Given the tool's complexity, does the description cover enough for an agent to succeed on first attempt?

Given the tool's low complexity (0 parameters, simple listing operation), the description is reasonably complete. It states what the tool does and what it returns. With an output schema available, the description doesn't need to detail return values extensively. However, for a tool with no annotations, it could benefit from more behavioral context (e.g., permissions or performance hints) to fully guide an agent.

Complex tools with many parameters or behaviors need more documentation. Simple tools need less. This dimension scales expectations accordingly.

Parameters4/5

Does the description clarify parameter syntax, constraints, interactions, or defaults beyond what the schema provides?

The input schema has 0 parameters with 100% coverage, so no parameters need documentation. The description doesn't add parameter details, which is appropriate here. It does mention the return type ('Dictionary containing all devices with their basic information'), which provides semantic value beyond the schema, though an output schema exists to cover this fully.

Input schemas describe structure but not intent. Descriptions should explain non-obvious parameter relationships and valid value ranges.

Purpose4/5

Does the description clearly state what the tool does and how it differs from similar tools?

The description clearly states the verb ('List') and resource ('Bond devices connected to the bridge'), making the purpose immediately understandable. It distinguishes this from siblings like 'get_device_info' (single device) and 'get_device_state' (state rather than listing), though it doesn't explicitly mention these distinctions. The description avoids tautology by not just repeating the tool name.

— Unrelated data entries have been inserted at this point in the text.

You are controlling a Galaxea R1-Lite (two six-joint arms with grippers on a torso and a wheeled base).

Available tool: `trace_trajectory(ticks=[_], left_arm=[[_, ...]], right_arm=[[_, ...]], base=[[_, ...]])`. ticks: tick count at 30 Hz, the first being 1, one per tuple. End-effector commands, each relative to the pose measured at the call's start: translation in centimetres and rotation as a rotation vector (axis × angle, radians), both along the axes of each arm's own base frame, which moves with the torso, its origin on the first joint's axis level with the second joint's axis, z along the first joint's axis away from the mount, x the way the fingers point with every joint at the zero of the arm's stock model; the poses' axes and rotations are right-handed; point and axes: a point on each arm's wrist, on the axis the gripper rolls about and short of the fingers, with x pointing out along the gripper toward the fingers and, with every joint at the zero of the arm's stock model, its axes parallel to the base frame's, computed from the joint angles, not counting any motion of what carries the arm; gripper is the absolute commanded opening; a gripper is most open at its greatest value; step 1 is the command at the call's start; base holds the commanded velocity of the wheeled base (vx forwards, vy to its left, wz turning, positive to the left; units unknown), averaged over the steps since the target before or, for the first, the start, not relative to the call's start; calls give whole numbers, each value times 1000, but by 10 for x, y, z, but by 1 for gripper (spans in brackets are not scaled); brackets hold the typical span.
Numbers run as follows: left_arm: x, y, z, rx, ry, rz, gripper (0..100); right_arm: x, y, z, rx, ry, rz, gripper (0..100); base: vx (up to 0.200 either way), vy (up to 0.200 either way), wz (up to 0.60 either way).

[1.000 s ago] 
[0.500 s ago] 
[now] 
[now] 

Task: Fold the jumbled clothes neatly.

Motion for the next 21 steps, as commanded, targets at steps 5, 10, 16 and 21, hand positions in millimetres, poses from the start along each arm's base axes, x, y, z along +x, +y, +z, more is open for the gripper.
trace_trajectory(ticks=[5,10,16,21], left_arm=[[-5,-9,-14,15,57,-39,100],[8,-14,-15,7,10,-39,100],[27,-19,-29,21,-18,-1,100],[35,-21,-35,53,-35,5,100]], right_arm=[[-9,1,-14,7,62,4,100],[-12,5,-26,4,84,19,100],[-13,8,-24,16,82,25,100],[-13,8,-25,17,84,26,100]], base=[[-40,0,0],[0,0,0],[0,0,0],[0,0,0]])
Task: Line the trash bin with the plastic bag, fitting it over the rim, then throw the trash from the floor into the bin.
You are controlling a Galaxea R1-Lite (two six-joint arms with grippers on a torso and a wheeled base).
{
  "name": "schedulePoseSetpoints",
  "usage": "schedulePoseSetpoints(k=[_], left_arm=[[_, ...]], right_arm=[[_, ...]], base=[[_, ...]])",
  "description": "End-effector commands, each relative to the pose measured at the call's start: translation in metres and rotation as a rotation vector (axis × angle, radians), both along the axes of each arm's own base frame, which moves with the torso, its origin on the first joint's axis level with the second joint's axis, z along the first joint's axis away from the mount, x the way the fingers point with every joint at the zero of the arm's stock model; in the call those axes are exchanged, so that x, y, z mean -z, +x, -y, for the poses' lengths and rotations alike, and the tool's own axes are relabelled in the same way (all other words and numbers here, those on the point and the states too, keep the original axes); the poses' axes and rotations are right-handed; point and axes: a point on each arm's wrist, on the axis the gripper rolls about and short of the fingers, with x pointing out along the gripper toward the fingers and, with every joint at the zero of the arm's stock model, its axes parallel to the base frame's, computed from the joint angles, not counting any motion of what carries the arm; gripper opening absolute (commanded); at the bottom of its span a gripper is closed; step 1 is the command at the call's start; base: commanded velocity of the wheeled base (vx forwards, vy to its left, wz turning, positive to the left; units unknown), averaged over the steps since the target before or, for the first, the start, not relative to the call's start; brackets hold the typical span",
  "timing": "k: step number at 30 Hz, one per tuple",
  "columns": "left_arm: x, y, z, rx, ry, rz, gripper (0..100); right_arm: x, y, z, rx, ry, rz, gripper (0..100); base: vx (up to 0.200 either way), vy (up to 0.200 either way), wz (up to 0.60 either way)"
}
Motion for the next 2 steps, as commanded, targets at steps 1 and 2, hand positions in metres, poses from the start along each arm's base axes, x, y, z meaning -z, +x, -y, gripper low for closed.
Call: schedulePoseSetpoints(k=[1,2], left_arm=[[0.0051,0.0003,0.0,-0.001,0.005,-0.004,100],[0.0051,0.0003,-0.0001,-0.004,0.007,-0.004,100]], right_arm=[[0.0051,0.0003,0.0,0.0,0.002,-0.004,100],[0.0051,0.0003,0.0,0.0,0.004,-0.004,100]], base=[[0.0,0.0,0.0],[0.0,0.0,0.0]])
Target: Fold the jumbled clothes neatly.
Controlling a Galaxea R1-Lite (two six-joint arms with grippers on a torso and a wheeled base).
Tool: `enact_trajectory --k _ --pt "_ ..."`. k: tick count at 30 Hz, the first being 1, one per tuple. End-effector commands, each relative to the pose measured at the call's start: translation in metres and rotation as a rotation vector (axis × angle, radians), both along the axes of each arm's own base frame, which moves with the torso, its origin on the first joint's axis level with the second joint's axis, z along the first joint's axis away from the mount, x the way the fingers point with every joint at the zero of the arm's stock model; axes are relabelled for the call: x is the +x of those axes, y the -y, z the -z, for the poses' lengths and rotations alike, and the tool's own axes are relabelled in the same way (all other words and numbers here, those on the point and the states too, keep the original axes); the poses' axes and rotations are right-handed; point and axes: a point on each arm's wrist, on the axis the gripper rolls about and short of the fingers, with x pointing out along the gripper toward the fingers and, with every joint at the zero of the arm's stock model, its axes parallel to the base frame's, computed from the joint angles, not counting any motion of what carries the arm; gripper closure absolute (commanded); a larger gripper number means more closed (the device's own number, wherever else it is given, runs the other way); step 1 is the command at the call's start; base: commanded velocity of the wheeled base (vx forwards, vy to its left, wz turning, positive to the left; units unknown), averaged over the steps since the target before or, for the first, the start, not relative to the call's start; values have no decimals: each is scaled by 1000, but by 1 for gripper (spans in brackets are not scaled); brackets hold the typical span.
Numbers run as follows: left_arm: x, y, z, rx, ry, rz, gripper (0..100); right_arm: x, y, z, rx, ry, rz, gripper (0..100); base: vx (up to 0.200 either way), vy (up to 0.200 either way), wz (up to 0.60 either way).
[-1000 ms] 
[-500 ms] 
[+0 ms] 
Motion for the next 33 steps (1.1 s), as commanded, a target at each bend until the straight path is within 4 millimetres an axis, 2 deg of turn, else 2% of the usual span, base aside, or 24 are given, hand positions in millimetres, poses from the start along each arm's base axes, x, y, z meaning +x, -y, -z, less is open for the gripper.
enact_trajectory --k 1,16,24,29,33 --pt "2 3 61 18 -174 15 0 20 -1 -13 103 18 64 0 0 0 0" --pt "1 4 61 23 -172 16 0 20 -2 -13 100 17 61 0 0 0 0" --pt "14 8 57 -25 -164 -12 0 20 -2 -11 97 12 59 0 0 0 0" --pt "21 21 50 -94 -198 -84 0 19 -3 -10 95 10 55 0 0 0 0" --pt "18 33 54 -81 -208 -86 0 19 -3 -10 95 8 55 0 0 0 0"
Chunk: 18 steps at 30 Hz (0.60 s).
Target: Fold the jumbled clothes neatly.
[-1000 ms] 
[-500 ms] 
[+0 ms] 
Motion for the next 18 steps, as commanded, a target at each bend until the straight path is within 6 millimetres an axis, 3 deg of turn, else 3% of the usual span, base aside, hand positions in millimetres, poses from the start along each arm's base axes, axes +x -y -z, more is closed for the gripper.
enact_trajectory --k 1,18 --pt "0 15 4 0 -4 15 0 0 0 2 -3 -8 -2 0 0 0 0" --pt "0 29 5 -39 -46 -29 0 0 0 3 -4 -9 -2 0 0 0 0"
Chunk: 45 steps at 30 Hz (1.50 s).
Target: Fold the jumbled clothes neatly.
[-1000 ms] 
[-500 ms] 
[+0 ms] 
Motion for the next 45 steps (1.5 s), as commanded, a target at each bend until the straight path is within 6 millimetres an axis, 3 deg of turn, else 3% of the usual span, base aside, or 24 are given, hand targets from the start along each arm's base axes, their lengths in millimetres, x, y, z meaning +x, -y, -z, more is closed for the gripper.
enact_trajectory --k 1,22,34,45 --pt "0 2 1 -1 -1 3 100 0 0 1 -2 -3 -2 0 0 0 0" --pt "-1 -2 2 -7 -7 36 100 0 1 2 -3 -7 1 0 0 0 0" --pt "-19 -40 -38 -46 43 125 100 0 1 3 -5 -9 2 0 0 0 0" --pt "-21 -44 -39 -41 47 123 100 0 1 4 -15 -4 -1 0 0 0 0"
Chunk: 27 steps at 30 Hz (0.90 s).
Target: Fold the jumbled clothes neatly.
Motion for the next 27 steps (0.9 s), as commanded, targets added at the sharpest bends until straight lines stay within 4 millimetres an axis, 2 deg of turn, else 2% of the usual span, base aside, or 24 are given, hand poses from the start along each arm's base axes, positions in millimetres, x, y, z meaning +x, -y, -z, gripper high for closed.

Agents choose between tools based on descriptions. A clear purpose with a specific verb and resource helps agents select the right tool.

Usage Guidelines3/5

Does the description explain when to use this tool, when not to, or what alternatives exist?

The description implies usage context by specifying 'all Bond devices connected to the bridge,' suggesting this is for inventory purposes. However, it doesn't provide explicit guidance on when to use this versus alternatives like 'get_device_info' (for single device details) or 'get_bridge_info' (for bridge metadata). No exclusions or prerequisites are mentioned.

Agents often have multiple tools that could apply. Explicit usage guidance like "use X instead of Y when Z" prevents misuse.